An exact copy of the data is required, with no pictures in it.

((

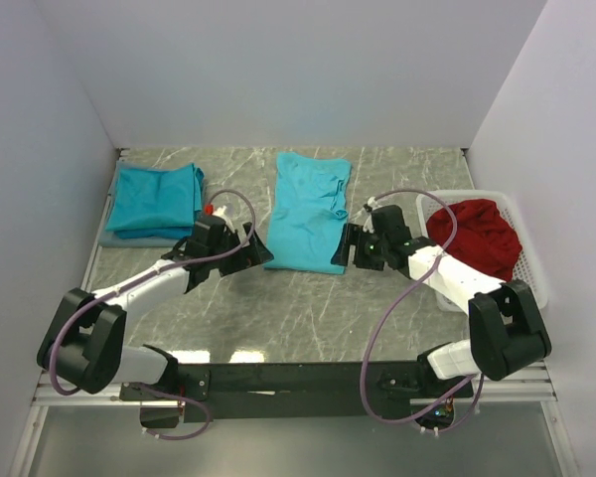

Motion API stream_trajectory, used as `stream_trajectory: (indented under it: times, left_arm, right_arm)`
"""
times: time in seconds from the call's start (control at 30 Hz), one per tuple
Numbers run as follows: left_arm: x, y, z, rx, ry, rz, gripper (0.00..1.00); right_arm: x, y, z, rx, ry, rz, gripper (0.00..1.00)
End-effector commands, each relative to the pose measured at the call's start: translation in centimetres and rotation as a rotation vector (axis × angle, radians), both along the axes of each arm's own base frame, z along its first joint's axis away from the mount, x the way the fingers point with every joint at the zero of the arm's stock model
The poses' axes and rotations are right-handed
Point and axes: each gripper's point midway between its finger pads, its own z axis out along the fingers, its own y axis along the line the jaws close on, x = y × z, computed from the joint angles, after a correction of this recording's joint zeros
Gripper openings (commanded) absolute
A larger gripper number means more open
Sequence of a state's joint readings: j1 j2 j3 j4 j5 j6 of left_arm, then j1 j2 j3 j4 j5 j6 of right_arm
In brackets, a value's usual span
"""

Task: Fold and stack the t-shirts
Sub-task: Fold the tshirt

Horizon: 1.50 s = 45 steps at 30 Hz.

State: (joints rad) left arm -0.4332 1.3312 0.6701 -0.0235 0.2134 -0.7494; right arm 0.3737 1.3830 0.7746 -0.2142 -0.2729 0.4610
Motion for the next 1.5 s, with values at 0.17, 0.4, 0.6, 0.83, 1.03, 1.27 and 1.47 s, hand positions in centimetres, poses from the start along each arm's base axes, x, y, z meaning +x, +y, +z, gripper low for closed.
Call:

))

_Exercise answer_
Motion API stream_trajectory, used as `stream_trajectory: (indented under it: times, left_arm, right_arm)`
"""
times: time in seconds from the call's start (control at 30 Hz), one per tuple
Numbers run as follows: left_arm: x, y, z, rx, ry, rz, gripper (0.00..1.00); right_arm: x, y, z, rx, ry, rz, gripper (0.00..1.00)
End-effector commands, each relative to the pose measured at the call's start: translation in centimetres and rotation as a rotation vector (axis × angle, radians), both along the axes of each arm's own base frame, z along its first joint's axis away from the mount, x the way the fingers point with every joint at the zero of the arm's stock model
The poses' axes and rotations are right-handed
Point and axes: each gripper's point midway between its finger pads, its own z axis out along the fingers, its own y axis along the line the jaws close on, x = y × z, computed from the joint angles, after a correction of this recording's joint zeros
Gripper openings (commanded) absolute
A larger gripper number means more open
Sequence of a state's joint readings: j1 j2 j3 j4 j5 j6 of left_arm, then j1 j2 j3 j4 j5 j6 of right_arm
In brackets, a value's usual span
"""

Task: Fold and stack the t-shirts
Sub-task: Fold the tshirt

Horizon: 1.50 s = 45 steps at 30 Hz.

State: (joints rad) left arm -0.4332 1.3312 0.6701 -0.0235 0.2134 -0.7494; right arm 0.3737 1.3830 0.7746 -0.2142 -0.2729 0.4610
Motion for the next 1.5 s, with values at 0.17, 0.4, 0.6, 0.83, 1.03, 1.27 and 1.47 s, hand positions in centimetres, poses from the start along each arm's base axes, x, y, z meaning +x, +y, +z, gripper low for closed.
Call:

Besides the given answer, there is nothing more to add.